Columnist: Frimpong-Manso, Kwadwo

Sale of GT is Long Overdue

Parliament has approved the sale of 70% of GT to Vodafone, putting an end to the circus of ignorance, misplaced nationalism and political opportunism that has been so much on display lately. Of all the voices raised against the sale, the most opportunistic was the statement issued in the name of Prof. Mills. In a bare-faced attempt to score political points, Prof. Mills threatened that if elected he will reverse the sale and prosecute all those who in the exercise of their public duties, facilitate the sale. This posture would be ridiculous even if Dr. Mills had not been personally involved in a prior sale of a minority stake in the same GT to an entity in Malaysia. Prof. Mills owes Ghanaian an accounting of what happened to the proceeds of 30% of GT to Malaysia, which he personally was involved in. I’m not suggesting that the proceeds were misappropriated but there have been statements by well placed sources, which the NDC administration never denied, that the NDC did not invest the proceeds of the sale in GT at all. Prof. Mills has the opportunity to clear the air on this one.

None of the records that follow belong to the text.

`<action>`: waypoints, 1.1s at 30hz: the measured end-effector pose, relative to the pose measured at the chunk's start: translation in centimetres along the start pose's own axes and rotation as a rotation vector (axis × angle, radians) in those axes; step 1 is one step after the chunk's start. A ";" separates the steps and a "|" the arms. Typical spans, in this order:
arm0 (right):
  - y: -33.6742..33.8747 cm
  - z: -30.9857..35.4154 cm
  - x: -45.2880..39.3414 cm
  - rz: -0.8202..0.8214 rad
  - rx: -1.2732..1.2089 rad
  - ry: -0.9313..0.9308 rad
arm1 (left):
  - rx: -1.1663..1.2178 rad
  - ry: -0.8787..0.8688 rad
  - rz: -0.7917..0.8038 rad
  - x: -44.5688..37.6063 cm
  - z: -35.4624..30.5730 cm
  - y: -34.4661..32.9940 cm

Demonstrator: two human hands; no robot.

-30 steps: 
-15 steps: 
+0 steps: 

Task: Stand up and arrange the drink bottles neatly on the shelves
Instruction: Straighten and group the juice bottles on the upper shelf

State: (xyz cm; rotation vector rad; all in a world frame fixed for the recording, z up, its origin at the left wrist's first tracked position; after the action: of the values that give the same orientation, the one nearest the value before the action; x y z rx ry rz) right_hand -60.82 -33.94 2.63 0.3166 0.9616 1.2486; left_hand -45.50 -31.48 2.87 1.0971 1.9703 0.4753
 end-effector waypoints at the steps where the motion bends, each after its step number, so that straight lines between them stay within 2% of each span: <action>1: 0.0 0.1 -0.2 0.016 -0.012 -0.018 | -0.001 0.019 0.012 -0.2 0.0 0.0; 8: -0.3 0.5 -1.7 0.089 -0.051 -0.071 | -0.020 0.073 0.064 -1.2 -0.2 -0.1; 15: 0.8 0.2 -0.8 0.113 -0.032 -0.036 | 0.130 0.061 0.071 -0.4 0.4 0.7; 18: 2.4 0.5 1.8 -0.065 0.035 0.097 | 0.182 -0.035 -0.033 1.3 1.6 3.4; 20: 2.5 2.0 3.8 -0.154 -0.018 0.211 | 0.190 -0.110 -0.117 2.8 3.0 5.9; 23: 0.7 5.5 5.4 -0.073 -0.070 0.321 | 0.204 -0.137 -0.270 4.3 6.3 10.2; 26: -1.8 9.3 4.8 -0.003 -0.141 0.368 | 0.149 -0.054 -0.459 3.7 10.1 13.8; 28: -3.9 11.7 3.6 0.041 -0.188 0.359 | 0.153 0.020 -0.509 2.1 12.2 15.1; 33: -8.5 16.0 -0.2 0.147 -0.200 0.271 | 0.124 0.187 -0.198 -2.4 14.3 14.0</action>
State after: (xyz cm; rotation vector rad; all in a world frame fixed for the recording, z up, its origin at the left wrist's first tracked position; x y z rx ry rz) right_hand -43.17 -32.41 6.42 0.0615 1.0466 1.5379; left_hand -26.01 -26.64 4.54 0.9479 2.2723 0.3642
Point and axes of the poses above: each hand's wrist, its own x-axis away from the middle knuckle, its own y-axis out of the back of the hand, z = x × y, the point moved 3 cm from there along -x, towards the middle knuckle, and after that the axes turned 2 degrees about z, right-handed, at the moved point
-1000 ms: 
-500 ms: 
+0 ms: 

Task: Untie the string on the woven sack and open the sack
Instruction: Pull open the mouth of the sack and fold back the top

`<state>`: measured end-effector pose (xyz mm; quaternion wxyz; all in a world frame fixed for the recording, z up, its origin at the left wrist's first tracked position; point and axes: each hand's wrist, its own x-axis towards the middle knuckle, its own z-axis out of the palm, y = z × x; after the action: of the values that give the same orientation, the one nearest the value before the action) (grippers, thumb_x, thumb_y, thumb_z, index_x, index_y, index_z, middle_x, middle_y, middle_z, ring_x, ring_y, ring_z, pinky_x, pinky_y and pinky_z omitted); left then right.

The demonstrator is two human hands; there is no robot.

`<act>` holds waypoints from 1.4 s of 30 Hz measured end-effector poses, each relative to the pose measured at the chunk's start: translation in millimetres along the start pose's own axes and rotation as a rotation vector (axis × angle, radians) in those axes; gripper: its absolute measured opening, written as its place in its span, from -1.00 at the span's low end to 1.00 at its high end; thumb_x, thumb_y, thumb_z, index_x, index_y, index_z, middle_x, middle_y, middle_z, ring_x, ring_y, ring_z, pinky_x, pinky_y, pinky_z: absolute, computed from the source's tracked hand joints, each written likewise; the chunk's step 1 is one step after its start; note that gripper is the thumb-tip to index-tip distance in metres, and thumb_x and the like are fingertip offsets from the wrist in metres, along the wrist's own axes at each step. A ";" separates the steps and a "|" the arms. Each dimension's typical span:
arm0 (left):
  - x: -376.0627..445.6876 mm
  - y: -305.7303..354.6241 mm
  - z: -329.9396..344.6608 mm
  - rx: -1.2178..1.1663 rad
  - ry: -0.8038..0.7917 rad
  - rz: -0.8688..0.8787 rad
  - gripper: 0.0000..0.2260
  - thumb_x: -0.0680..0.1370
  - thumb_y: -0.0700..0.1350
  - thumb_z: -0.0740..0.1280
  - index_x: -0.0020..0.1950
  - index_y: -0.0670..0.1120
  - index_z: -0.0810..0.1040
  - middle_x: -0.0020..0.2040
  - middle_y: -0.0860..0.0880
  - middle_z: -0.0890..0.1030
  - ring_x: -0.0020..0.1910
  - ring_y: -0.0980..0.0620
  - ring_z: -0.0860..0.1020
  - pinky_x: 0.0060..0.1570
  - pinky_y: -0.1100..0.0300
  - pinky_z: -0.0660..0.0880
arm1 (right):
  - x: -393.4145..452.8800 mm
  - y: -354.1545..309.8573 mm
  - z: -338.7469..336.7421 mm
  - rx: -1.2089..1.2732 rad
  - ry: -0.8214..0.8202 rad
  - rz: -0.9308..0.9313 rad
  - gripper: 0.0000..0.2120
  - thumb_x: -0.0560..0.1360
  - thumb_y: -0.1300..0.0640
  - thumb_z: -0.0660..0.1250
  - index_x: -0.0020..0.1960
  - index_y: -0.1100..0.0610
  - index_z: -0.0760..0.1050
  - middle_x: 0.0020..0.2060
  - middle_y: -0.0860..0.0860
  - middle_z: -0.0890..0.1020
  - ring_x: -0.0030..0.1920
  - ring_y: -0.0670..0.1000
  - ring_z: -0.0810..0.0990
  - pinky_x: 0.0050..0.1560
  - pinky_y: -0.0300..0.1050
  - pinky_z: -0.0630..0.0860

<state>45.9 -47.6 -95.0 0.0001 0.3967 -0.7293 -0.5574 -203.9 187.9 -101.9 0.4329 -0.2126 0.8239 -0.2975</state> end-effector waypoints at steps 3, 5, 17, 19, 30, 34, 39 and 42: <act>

For those against the sale, the argument can be reduced to these: (i) GT must not be sold because it is a national asset; some say a “strategic” national asset. Those who raise this argument add that the sale includes the transfer of the fiber optic infrastructure to Vodafone and there is no guarantee that Vodafone will develop the network or extend telephone or broadband service across the country. The second argument against the sale is that at $900 million GT is undervalued. Others question the government’s motivation because in their view, if the government meant well, it could have offered GT to the Ghanaian public. Finally, there is the purely political argument with the usual socialist undertones. By selling GT to a foreign entity, the argument goes, the government is facilitating a recolonization of the country. None of these arguments militate against the sale of a perennial nonperformer that has not returned a penny to its owners in some sixty years.

As for the argument that GT is a national asset or “strategic national asset” we heard the same with regard to Ghana Airways. Being a “strategic national asset” didn’t stop us from running Ghana Airways into the ground. When Ghana Airways collapsed we didn’t get a penny for our troubles. On the contrary, several hundred employees lost their jobs and taxpayers were left holding the bag as creditors seized Ghana Airways’ properties. There is nothing strategic about a national telephone company which after more than sixty years of operation (yes, GT predates Ghana’s independence) has a fixed line subscriber base of a mere 375,000 to show for the billions of cedis invested in it by successive governments. As of May this year alone the government has provided $199 million to keep GT afloat. How long should this hemorrhaging continue before taxpayers say, enough is enough? And it is not like there is no demand for fixed line telephones in Ghana. I applied for a fixed line telephone for my house in Kumasi nearly three years ago. After countless visits, GT gave me a phone number six months ago, asked me to pay the required fee, and assured me service was finally around the corner. I promptly paid the fee but I’m no closer to getting service today than I was two years ago.

GT is not a going concern and hasn’t been for years. Put in layman’s terms, GT doesn’t have money to pay its employees’ salaries; it cannot maintain or buy new equipment; and it certainly doesn’t have the resources to expand its coverage or improve its service. In any other system, GT would be under receivership. In Ghana it is not because the hapless taxpayer pays to cover GT’s operating expenses. Any organization that cannot pay its way or improve its services or expand operations is headed one way – to dissolution. Which in GT’s case would mean the loss of over 4,000 jobs. Just ask the staff of Ghana Airways. GT’s employees, both senior and junior rank, know something about the decay at GT and are crying out to the country to let Vodafone bail out GT. Are they all unpatriotic sellouts? Or do they know something critics of the sale don’t?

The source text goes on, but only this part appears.